INSTRUCTIONS FOR THE TASK:
Write out the following listing's lines from the one with "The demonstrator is" to the one with "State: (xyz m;", exactly, with both included and no others.
□ □ □
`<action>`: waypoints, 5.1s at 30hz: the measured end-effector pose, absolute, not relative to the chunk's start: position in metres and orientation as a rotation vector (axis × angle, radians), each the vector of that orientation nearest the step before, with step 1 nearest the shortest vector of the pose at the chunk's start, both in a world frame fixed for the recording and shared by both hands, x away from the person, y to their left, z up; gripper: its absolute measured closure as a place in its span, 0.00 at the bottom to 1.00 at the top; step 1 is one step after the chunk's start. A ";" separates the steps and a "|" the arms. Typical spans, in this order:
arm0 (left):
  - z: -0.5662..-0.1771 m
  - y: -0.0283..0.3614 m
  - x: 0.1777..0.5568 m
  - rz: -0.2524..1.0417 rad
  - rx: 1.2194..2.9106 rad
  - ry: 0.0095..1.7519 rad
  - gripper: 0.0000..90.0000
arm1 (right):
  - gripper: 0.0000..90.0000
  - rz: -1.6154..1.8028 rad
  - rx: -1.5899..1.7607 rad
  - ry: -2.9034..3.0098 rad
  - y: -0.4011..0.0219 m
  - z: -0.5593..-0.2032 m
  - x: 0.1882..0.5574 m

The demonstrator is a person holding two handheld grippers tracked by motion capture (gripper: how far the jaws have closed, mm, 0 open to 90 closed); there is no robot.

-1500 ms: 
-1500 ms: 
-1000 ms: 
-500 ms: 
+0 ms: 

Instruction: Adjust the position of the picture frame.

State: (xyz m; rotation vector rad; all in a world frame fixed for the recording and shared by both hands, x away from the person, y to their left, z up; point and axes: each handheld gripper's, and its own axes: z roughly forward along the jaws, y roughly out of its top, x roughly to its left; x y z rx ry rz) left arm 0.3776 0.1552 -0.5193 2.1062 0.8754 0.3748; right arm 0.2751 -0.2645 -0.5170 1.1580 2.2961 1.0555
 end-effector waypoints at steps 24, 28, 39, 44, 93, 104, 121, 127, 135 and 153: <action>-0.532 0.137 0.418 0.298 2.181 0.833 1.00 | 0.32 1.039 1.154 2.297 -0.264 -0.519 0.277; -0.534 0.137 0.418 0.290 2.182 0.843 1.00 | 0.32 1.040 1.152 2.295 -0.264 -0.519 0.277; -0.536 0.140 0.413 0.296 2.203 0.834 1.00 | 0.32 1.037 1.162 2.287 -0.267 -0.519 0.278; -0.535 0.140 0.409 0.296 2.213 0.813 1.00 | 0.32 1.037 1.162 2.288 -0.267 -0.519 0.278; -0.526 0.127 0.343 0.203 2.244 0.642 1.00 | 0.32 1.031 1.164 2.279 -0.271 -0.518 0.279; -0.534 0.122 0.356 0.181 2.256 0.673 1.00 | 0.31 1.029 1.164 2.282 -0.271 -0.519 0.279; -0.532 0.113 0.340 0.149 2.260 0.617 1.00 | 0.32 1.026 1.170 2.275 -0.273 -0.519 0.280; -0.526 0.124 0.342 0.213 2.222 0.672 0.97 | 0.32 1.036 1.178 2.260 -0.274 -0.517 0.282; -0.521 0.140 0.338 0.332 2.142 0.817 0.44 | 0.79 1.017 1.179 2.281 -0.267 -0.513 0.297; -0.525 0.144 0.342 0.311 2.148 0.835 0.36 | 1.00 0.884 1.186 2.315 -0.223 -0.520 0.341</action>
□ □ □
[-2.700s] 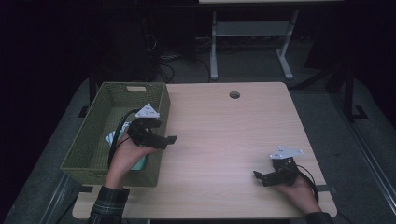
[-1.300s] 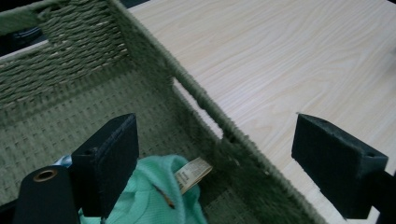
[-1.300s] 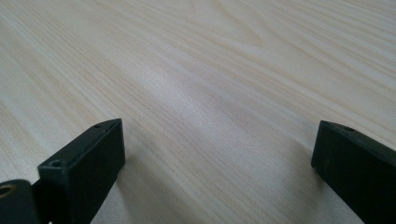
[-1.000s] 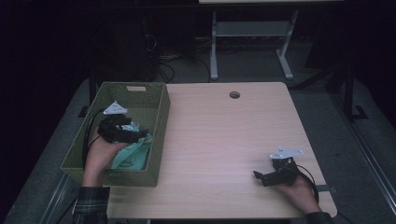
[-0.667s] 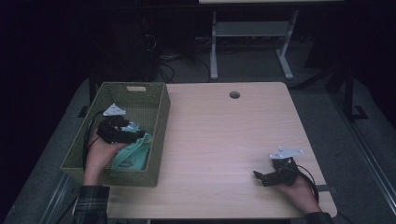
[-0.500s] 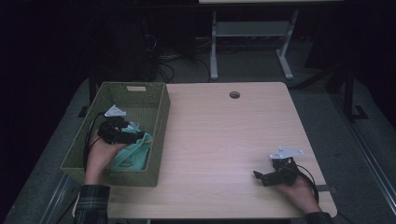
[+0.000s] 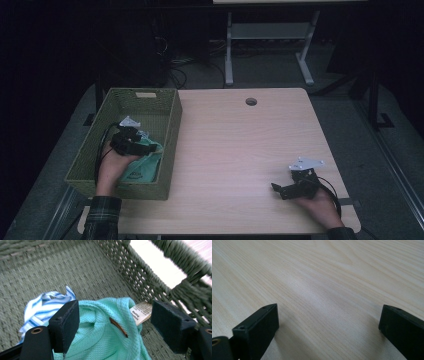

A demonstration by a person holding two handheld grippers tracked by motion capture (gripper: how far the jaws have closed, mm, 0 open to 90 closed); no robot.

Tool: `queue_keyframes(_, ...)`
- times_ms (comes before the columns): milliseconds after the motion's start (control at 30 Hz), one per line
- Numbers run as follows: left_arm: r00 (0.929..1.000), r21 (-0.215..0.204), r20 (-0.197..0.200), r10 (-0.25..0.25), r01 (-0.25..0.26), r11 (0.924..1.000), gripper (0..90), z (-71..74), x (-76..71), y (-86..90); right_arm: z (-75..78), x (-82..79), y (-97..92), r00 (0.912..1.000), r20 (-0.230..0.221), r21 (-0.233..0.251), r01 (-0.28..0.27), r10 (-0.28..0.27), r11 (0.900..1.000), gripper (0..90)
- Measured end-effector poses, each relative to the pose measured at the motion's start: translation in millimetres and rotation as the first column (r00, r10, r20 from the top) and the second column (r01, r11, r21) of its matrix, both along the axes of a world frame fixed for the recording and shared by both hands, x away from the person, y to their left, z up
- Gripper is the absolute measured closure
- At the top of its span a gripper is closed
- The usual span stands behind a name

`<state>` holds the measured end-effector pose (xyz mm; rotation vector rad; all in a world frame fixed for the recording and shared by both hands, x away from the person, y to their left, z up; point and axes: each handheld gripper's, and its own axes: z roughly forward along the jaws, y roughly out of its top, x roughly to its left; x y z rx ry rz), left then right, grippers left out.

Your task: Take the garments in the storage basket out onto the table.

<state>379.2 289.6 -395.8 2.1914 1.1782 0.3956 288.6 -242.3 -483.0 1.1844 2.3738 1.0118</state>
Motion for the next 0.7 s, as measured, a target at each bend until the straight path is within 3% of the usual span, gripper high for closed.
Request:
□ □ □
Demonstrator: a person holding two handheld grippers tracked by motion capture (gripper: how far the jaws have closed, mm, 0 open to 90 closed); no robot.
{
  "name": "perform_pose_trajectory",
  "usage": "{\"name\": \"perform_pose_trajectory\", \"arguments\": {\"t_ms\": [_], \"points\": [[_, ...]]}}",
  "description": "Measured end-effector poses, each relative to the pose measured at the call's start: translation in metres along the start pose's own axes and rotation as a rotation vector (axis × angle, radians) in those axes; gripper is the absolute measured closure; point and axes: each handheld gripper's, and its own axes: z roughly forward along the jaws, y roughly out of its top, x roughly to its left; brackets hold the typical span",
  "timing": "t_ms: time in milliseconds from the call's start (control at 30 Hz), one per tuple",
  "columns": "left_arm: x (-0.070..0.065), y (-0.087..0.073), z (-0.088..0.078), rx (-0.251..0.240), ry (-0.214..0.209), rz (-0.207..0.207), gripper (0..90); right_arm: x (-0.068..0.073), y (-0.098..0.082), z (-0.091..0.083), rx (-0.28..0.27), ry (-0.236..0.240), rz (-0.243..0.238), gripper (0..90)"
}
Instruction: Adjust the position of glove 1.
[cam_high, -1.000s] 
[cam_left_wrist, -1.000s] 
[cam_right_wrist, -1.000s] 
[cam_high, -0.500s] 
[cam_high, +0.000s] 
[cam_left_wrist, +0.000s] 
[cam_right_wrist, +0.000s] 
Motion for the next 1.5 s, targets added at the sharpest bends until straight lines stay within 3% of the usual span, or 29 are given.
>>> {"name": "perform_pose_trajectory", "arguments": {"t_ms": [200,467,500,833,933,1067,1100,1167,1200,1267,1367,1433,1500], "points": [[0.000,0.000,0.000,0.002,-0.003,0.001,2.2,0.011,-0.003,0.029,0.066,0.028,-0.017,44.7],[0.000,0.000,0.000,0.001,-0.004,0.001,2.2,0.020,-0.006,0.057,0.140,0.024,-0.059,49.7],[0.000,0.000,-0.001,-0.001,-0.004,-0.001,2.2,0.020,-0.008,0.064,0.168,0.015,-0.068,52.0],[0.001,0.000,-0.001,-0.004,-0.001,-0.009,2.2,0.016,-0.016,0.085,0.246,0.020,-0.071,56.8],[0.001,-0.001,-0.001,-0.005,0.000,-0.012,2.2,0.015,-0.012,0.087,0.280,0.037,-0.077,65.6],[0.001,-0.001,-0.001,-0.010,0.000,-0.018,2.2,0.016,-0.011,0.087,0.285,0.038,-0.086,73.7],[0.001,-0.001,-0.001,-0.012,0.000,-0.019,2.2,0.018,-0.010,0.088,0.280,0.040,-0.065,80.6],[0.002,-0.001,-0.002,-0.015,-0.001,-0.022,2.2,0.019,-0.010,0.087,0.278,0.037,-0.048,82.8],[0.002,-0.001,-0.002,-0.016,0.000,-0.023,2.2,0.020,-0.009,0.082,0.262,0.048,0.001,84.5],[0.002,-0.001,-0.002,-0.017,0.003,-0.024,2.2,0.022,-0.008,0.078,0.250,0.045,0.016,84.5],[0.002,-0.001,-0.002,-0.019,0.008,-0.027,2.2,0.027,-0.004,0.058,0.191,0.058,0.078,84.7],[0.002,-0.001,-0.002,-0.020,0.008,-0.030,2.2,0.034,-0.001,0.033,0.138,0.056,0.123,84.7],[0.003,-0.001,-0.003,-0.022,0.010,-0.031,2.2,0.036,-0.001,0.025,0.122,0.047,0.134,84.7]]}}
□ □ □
REPLY:
The demonstrator is a person holding two handheld grippers tracked by motion capture (gripper: how far the jaws have closed, mm, 0 open to 90 closed); there is no robot.

-1500 ms: 
-1500 ms: 
-1000 ms: 
-500 ms: 
+0 ms: 

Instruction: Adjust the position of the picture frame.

State: (xyz m; rotation vector rad; all in a world frame fixed for the recording and shared by both hands, x away from the person, y to their left, z up; point and axes: each handheld gripper's, and its own axes: z roughly forward along the jaws, y roughly out of its top, x roughly to its left; x y z rx ry rz) left arm 0.3776 0.1552 -0.5193 2.1062 0.8754 0.3748; right arm 0.2751 -0.2645 -0.5170 1.1580 2.2961 1.0555

No additional answer text is required.